Segment Open
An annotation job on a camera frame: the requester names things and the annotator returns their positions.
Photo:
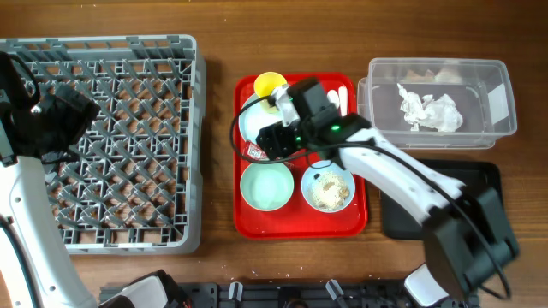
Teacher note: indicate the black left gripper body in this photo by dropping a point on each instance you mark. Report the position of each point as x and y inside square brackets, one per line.
[62, 123]

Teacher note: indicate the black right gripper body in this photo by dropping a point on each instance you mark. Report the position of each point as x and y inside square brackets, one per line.
[289, 138]

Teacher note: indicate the red ketchup sachet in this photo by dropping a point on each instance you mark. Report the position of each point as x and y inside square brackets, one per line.
[254, 152]

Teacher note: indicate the light blue round plate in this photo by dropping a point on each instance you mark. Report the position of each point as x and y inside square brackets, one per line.
[252, 120]

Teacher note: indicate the mint green bowl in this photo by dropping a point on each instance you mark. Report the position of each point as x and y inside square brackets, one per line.
[267, 187]

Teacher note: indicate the yellow plastic cup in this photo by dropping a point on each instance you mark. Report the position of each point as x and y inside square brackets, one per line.
[264, 85]

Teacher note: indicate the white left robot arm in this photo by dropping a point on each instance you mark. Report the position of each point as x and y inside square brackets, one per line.
[35, 261]

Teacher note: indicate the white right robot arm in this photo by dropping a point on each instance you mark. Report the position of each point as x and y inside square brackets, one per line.
[466, 234]

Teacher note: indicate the grey plastic dishwasher rack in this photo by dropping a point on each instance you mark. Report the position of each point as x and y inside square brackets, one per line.
[135, 185]

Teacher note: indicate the clear plastic waste bin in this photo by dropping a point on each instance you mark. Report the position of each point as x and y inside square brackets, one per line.
[481, 90]

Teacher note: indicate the red plastic serving tray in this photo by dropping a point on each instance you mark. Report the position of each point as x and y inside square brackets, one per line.
[297, 219]

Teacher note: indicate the white plastic spoon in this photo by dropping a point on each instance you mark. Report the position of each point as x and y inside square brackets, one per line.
Segment Closed
Return every entry above word for word, and include no images.

Exercise response:
An annotation job on a camera frame: the requester names things and the annotator returns their positions.
Photo:
Teacher note: indicate the black left gripper body in this photo by dropping a point on each instance you mark. Report the position of each point as x and y inside square brackets, one per line.
[62, 123]

Teacher note: indicate the black right gripper body in this photo by dropping a point on each instance you mark. Report the position of each point as x and y inside square brackets, one per line.
[289, 138]

Teacher note: indicate the red ketchup sachet in this photo by dropping a point on each instance you mark. Report the position of each point as x and y inside square brackets, one per line.
[254, 152]

Teacher note: indicate the light blue round plate in this photo by dropping a point on each instance you mark. Report the position of each point as x and y inside square brackets, one per line.
[252, 120]

Teacher note: indicate the mint green bowl in this photo by dropping a point on each instance you mark. Report the position of each point as x and y inside square brackets, one per line.
[267, 187]

Teacher note: indicate the yellow plastic cup in this photo by dropping a point on each instance you mark. Report the position of each point as x and y inside square brackets, one per line.
[264, 85]

Teacher note: indicate the white left robot arm in this photo by dropping a point on each instance you mark. Report the position of each point as x and y inside square brackets, one per line.
[35, 261]

Teacher note: indicate the white right robot arm in this photo by dropping a point on each instance you mark. Report the position of each point as x and y inside square brackets, one per line.
[466, 234]

Teacher note: indicate the grey plastic dishwasher rack in this photo by dropping a point on each instance you mark. Report the position of each point as x and y inside square brackets, one per line.
[135, 185]

Teacher note: indicate the clear plastic waste bin in this photo by dropping a point on each instance you mark. Report the position of each point as x and y inside square brackets, one per line.
[481, 90]

Teacher note: indicate the red plastic serving tray in this photo by dropping a point on each instance you mark. Report the position of each point as x and y inside square brackets, one per line.
[297, 219]

Teacher note: indicate the white plastic spoon in this photo by dropping a point on each instance you mark. Report the position of each point as x and y inside square brackets, one per line.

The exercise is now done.